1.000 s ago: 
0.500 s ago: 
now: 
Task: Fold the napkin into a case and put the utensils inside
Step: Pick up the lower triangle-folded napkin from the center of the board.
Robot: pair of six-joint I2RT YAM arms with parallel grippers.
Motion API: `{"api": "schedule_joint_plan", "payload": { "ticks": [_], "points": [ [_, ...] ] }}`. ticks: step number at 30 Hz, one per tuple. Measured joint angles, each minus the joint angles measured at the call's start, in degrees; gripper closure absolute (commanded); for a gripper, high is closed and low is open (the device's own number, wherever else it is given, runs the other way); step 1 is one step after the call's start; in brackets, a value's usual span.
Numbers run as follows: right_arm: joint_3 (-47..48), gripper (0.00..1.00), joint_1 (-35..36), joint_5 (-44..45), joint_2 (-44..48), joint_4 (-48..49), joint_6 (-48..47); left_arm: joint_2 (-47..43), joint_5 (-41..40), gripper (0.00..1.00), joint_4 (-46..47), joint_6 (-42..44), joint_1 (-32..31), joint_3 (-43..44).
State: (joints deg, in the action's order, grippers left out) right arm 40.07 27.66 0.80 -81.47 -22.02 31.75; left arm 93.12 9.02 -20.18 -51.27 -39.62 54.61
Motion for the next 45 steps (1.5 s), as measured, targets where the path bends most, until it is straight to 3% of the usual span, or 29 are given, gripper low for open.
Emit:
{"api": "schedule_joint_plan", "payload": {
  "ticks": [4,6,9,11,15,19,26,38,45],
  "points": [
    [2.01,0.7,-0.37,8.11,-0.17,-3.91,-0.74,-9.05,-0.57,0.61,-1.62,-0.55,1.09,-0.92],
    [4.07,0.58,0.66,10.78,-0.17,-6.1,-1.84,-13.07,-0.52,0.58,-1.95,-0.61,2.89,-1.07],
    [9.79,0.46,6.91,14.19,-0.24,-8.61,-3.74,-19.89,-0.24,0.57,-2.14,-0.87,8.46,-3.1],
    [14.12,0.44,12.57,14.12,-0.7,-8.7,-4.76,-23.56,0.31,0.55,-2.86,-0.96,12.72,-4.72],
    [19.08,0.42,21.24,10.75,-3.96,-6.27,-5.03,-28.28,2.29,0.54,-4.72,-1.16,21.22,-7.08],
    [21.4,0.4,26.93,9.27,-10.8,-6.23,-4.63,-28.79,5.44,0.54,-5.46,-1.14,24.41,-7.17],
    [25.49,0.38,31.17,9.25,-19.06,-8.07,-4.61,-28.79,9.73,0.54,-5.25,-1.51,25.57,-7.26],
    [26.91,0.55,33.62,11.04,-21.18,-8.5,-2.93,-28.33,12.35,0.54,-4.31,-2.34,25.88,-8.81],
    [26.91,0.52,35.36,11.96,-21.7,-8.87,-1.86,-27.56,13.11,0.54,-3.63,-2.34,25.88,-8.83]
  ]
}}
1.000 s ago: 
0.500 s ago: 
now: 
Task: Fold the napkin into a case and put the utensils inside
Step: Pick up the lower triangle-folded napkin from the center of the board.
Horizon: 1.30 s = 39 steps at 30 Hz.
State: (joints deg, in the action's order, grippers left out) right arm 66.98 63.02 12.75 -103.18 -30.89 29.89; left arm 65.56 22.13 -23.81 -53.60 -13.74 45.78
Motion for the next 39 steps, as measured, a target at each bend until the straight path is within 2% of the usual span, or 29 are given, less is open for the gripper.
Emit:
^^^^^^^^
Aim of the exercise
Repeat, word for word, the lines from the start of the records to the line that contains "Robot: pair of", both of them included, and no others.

Your solution
1.000 s ago: 
0.500 s ago: 
now: 
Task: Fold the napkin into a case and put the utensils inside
Step: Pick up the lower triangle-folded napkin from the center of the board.
Robot: pair of six-joint I2RT YAM arms with parallel grippers.

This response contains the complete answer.